For that reason, in my book “When Shame Begets Shame”, I have decided to refer to a victim of narcissistic abuse specifically as a “co-narcissist”. I prefer to use this term than the more familiar term of “co-dependent” that is so often used by mental health professionals, because a false diagnosis may lead to the wrong treatment in the therapy room.
I know this term will come as a shock to many, especially to the narcissist’s victims. So, let me make it clear, a “co-narcissist” is not suffering from a disorder or a mental illness, they are individuals who have been consciously targeted to be victimized by a person with a pathological narcissistic personality disorder (NPD). Therefore, I am purposing that the term only refers to a relationship dynamic that exists specifically between a pathological narcissist (the perpetrator) and their targeted co-narcissist (their victim). The term is not intended to be used in any other context.
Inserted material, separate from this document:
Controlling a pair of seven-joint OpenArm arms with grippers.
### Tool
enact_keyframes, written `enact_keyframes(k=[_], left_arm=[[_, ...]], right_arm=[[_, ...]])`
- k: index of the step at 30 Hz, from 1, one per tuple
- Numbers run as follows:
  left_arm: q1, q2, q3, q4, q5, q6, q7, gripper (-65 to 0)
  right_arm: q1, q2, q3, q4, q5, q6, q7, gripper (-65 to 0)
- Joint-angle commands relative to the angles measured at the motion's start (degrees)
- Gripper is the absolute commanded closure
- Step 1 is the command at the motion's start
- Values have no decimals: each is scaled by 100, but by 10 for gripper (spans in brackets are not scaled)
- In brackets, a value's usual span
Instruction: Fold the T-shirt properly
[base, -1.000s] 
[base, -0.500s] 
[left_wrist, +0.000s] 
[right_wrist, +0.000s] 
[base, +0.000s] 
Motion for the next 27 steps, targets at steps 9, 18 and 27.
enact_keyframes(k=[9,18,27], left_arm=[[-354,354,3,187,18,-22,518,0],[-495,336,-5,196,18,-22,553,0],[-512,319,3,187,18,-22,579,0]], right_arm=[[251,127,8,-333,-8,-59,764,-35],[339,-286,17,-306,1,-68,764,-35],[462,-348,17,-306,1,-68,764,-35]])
Unfortunately, under such tyranny, all co-narcissist victims learn that they must co-operate if they want to stay safe around their pathological narcissist. This is so important for all therapists to fully understand. What I am saying is, what is being called co-dependent behaviour is the co-narcissist’s defence mechanisms for surviving such tyranny.
To be fair, both the co-dependent and the co-narcissist are often self-effacing and submissive at times, that is for sure, but for very different reasons. In a strange way, both the co-dependent and the co-narcissist victim are building behaviour around the traits of “cooperativeness”. However, not every co-dependent will have experienced pathological narcissist abuse, whereas every co-narcissist will have.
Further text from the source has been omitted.